WORK TO COMPLETE: Among the lines of the records below, copy those that hold the word "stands".
------------------------------
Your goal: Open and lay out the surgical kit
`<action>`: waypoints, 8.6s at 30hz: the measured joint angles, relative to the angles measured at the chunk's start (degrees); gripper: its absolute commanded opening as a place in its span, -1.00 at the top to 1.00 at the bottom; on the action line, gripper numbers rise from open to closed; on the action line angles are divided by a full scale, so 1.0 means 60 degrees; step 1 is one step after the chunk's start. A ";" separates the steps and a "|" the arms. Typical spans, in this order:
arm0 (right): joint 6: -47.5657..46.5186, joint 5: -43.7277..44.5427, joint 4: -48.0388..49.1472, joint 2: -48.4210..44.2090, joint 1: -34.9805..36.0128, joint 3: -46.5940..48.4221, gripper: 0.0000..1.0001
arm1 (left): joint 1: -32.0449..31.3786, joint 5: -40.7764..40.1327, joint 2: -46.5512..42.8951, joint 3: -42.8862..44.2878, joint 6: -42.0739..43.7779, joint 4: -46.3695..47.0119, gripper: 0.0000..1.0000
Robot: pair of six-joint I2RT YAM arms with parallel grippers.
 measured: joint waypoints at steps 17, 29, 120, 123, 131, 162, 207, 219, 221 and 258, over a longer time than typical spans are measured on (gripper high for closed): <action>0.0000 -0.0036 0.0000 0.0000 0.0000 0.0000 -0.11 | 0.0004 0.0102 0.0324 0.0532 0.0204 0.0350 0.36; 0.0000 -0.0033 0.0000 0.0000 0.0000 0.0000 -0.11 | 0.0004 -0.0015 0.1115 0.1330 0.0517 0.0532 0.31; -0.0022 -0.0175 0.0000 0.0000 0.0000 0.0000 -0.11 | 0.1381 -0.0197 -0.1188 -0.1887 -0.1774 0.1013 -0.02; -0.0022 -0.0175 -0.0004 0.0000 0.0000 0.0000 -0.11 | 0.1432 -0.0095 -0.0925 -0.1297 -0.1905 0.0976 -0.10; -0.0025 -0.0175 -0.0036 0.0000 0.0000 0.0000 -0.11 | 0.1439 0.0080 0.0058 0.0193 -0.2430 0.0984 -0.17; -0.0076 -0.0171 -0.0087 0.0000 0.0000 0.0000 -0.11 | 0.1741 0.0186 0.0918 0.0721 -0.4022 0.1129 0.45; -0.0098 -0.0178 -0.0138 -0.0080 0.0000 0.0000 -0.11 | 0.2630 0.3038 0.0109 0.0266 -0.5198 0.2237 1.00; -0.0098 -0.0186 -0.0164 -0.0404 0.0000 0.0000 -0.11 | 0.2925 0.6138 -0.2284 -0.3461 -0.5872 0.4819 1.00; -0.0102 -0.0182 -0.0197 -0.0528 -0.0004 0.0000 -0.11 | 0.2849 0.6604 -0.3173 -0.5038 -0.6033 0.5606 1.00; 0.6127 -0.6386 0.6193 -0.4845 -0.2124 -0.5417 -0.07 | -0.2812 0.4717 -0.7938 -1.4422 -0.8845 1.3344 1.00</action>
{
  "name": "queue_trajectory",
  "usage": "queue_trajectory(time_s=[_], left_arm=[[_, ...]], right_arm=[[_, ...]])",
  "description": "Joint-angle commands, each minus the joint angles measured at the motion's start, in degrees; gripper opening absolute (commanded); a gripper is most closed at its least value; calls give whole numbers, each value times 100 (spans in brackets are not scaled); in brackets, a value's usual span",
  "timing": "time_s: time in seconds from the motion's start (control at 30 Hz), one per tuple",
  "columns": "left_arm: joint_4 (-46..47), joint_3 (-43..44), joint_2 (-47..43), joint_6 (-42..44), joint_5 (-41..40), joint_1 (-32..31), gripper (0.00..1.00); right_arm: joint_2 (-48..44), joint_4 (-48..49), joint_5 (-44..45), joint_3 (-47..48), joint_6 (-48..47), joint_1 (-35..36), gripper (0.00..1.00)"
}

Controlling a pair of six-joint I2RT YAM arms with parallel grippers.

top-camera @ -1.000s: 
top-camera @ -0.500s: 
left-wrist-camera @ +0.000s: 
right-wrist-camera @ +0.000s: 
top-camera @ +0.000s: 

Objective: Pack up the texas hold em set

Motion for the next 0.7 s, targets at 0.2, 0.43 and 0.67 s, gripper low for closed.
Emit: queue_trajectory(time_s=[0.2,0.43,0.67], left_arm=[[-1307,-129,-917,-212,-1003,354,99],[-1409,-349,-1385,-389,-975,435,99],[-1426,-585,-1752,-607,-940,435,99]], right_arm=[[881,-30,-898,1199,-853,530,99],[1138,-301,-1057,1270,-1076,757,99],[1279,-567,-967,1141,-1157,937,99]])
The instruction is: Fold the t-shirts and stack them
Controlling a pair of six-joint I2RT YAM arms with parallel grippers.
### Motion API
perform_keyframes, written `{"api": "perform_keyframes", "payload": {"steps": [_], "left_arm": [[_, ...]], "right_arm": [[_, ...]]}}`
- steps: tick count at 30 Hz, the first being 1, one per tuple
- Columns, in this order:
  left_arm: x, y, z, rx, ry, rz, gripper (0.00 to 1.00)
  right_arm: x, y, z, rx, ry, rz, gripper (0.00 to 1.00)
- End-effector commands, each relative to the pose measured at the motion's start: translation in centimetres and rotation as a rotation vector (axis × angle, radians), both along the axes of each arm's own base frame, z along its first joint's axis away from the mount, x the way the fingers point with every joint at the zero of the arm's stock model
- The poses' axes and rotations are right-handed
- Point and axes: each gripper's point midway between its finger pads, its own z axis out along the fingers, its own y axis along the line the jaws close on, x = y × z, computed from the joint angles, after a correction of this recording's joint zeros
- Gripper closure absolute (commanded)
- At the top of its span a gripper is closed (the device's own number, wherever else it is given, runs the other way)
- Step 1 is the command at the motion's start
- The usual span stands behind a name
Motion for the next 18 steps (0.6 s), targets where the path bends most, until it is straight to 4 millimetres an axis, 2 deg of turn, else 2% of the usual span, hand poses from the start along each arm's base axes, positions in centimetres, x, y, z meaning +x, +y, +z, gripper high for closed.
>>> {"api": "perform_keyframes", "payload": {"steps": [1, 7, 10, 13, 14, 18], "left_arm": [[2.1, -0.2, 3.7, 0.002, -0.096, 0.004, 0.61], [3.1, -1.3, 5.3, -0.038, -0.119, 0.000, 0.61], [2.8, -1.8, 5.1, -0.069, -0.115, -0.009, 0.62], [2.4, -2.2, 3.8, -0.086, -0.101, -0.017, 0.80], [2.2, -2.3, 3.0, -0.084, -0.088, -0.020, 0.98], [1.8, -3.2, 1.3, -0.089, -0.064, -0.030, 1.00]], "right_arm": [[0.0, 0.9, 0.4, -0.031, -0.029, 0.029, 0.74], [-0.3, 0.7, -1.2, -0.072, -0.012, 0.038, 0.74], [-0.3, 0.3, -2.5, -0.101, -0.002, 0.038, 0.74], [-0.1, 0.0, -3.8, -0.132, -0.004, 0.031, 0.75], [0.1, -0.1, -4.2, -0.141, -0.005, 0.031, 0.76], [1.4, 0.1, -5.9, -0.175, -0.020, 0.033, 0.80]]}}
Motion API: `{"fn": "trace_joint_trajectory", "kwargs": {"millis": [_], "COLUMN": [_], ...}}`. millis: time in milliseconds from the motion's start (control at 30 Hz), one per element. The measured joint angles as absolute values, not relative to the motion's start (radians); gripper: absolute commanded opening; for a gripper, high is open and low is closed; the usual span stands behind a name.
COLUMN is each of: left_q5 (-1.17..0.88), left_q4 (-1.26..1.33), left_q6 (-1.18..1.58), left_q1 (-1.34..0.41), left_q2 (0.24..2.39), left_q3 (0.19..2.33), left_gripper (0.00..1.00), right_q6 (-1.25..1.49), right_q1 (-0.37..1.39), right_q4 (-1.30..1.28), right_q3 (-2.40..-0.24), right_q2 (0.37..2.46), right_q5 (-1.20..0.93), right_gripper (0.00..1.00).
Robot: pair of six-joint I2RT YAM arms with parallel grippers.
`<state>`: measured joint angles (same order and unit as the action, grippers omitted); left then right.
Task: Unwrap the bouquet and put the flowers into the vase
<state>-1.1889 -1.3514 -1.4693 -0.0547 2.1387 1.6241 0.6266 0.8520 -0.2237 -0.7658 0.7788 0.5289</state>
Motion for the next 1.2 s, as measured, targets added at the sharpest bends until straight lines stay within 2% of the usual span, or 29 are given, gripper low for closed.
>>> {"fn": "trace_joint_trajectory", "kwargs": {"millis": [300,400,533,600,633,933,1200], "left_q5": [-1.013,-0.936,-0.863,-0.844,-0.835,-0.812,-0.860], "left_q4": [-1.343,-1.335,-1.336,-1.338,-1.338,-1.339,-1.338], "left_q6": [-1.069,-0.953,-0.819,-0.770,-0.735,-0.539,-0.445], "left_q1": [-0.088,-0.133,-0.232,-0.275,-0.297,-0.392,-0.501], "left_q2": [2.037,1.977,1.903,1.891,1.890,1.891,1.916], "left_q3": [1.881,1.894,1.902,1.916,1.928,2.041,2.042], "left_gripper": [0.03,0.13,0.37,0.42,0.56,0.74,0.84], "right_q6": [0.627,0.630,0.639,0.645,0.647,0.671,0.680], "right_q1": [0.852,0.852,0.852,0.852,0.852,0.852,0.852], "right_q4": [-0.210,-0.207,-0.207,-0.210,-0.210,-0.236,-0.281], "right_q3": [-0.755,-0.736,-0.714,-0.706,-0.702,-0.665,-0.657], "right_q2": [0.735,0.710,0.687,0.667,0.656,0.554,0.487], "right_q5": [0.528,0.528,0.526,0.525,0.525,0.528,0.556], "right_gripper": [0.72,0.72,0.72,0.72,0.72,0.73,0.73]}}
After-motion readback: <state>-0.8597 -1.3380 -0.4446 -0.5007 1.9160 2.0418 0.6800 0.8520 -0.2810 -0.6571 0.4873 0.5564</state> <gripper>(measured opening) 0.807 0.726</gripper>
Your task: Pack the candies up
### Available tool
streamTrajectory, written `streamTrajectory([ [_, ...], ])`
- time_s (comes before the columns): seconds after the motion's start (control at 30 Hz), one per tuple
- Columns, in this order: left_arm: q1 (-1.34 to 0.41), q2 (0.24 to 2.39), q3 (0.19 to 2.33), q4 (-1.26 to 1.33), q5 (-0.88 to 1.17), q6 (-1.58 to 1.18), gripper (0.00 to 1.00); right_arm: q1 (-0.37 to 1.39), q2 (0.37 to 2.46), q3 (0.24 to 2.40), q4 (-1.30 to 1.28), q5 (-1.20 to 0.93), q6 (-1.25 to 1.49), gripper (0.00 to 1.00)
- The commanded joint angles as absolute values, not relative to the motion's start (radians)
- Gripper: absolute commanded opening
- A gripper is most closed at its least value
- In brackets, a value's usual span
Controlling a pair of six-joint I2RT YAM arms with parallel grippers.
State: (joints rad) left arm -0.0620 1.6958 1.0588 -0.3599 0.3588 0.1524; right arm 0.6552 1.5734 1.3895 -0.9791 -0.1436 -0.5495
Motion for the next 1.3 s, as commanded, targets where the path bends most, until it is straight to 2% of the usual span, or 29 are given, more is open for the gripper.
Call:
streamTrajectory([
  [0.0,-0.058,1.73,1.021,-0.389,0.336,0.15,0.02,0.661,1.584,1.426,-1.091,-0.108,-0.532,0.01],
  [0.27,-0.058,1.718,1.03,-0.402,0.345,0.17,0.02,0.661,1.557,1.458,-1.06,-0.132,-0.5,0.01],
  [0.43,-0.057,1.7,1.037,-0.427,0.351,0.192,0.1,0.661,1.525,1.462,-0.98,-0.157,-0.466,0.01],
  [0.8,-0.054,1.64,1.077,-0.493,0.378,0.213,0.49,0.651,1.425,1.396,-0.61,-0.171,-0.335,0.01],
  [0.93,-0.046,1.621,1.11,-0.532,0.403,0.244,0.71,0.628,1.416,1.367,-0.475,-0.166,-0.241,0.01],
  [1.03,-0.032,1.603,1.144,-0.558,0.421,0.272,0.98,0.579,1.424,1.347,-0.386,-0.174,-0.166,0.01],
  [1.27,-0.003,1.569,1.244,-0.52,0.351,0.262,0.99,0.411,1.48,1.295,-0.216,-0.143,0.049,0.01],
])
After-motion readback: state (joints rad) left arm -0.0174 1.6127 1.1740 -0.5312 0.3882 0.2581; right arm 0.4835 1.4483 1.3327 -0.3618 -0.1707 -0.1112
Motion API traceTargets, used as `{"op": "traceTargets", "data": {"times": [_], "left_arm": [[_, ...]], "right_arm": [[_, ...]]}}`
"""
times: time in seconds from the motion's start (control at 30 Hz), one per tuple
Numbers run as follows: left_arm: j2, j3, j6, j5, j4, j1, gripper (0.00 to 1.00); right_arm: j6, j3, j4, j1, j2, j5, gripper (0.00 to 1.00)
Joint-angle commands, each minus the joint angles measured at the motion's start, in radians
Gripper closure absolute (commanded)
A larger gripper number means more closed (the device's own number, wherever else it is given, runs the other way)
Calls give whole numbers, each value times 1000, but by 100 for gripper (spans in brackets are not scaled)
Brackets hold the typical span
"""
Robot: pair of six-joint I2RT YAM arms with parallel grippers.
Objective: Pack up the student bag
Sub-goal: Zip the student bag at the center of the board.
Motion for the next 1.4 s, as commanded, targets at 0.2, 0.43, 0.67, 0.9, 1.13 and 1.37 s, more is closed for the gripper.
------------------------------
RESULT OF THE TASK:
- The usual span stands behind a name
Motion API: `{"fn": "trace_joint_trajectory", "kwargs": {"millis": [_], "COLUMN": [_], ...}}`. millis: time in milliseconds from the motion's start (control at 30 Hz), one per element. The measured joint angles as absolute values, not relative to the motion's start (radians); gripper: absolute commanded opening; for a gripper, high is open and low is closed; the usual span stands behind a name.

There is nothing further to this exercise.